Atrapada (Trapped) is a Mexican telenovela produced by Ernesto Alonso for Televisa in 1991.

Christian Bach and Héctor Bonilla starred as protagonists, while Guillermo Capetillo and Raquel Olmedo starred as antagonists.

Plot 
It all begins at the end of the year party given by the millionaire Montero family. Antonio Montero, president of the Montermex companies, is found dead supposedly due to a suicide, but Camila, Antonio's daughter, is convinced that her father was murdered to remove him from the path and control of the companies.

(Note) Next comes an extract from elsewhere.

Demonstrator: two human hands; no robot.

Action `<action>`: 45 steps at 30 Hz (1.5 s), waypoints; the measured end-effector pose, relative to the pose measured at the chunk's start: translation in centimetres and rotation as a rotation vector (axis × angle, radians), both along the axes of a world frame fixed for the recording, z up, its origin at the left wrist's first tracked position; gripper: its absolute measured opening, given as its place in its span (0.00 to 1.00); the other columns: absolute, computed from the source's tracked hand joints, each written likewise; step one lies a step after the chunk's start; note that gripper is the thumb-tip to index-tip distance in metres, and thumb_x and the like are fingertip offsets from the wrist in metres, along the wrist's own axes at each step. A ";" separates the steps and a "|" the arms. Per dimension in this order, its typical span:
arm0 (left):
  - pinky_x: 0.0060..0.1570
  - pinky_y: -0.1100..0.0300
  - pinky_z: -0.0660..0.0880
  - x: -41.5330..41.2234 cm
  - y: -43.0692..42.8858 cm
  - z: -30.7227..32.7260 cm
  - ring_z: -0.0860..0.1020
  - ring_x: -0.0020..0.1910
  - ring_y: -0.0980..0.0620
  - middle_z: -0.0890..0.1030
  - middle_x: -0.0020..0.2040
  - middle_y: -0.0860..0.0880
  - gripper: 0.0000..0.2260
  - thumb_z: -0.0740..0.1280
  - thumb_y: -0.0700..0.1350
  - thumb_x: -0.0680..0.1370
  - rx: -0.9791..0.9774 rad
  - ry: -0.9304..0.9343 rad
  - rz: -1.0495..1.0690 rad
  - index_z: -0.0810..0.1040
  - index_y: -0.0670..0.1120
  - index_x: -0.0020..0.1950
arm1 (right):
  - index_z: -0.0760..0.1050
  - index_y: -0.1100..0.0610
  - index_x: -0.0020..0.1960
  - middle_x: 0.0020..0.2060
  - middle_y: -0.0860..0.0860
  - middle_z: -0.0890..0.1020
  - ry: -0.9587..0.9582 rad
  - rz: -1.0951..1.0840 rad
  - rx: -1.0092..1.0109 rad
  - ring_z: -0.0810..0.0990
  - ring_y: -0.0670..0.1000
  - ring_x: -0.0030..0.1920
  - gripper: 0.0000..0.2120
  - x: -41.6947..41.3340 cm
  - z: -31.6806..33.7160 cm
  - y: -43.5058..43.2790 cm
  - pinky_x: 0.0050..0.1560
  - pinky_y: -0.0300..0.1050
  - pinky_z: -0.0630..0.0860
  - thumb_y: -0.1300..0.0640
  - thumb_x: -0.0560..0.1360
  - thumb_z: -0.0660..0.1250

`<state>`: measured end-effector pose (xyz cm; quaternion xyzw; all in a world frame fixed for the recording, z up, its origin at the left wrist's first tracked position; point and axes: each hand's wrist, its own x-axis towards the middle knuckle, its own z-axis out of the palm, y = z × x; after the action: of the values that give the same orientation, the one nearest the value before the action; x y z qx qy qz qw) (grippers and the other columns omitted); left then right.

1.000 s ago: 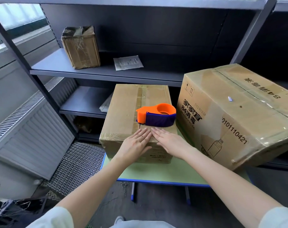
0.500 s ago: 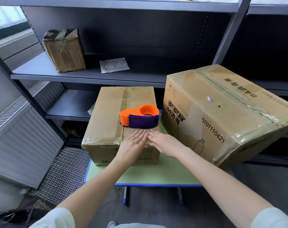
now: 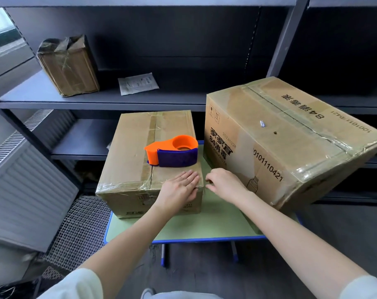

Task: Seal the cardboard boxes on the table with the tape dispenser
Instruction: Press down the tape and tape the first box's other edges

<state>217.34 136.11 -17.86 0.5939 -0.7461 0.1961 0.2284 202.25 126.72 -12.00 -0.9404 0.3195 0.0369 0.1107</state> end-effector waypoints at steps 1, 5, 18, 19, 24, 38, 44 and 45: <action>0.51 0.54 0.79 -0.1 -0.1 -0.1 0.82 0.51 0.49 0.84 0.51 0.45 0.16 0.77 0.42 0.64 0.009 0.002 0.007 0.84 0.40 0.51 | 0.76 0.60 0.58 0.53 0.55 0.78 0.021 0.015 -0.006 0.75 0.56 0.56 0.13 0.1 0.1 -0.1 0.54 0.51 0.74 0.53 0.78 0.62; 0.53 0.54 0.79 -0.6 -0.1 -0.4 0.82 0.52 0.48 0.84 0.52 0.44 0.18 0.78 0.43 0.65 0.026 0.014 0.050 0.83 0.40 0.52 | 0.80 0.60 0.50 0.46 0.55 0.81 0.047 0.065 0.011 0.78 0.57 0.49 0.11 0.4 0.6 -0.1 0.47 0.47 0.73 0.53 0.77 0.64; 0.49 0.53 0.78 -1.5 -0.3 0.1 0.83 0.48 0.46 0.84 0.48 0.42 0.20 0.80 0.49 0.63 0.048 -0.018 0.111 0.84 0.38 0.49 | 0.80 0.61 0.50 0.46 0.59 0.81 0.130 0.118 0.053 0.79 0.58 0.48 0.12 1.5 2.0 -0.2 0.45 0.46 0.72 0.53 0.77 0.64; 0.50 0.52 0.78 -1.4 -0.3 0.0 0.83 0.49 0.45 0.84 0.48 0.42 0.18 0.79 0.48 0.65 0.041 -0.029 0.106 0.84 0.38 0.49 | 0.79 0.62 0.49 0.46 0.59 0.81 0.145 0.118 0.072 0.79 0.59 0.48 0.12 1.4 1.9 -0.2 0.45 0.47 0.72 0.53 0.78 0.64; 0.52 0.52 0.77 -1.0 -0.5 -0.9 0.82 0.51 0.45 0.83 0.51 0.42 0.16 0.76 0.45 0.68 0.068 -0.034 0.105 0.83 0.38 0.52 | 0.78 0.63 0.53 0.49 0.60 0.80 0.178 0.139 0.177 0.78 0.59 0.50 0.14 1.3 2.0 -0.4 0.50 0.50 0.74 0.53 0.80 0.60; 0.59 0.53 0.72 -0.4 1.6 0.8 0.79 0.58 0.45 0.81 0.57 0.42 0.27 0.80 0.37 0.60 0.213 0.009 0.050 0.80 0.38 0.58 | 0.78 0.61 0.51 0.40 0.53 0.75 0.131 0.169 0.140 0.72 0.52 0.41 0.16 1.1 2.2 0.1 0.45 0.44 0.68 0.51 0.81 0.57; 0.60 0.54 0.70 -0.6 1.6 1.2 0.79 0.58 0.46 0.81 0.58 0.42 0.33 0.79 0.33 0.54 0.308 0.017 0.050 0.79 0.39 0.59 | 0.77 0.58 0.53 0.49 0.56 0.79 0.218 0.175 -0.021 0.76 0.55 0.47 0.14 1.3 2.7 0.9 0.46 0.46 0.70 0.50 0.81 0.56; 0.61 0.53 0.69 -0.3 1.7 1.2 0.78 0.59 0.45 0.80 0.59 0.41 0.33 0.79 0.33 0.55 0.318 0.002 0.048 0.79 0.38 0.60 | 0.76 0.59 0.55 0.51 0.57 0.80 0.225 0.170 -0.046 0.77 0.56 0.50 0.16 1.4 2.7 1.1 0.49 0.47 0.72 0.50 0.81 0.55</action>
<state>217.02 137.84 -16.68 0.6403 -0.7532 0.0801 0.1275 203.62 127.83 -9.29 -0.9563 0.2498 0.1439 0.0490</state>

This is how suspicions and intrigues begin. They are all suspects, including the men Camila has loved: René Pizarro, her first boyfriend; Ángel Montero, with whom she also fell in love with her; and Gonzalo Rodríguez, with whom she ended up marrying, without love. No one learned of the latter's presence at the party until one of the employees claimed to have seen him that night at the Montero home.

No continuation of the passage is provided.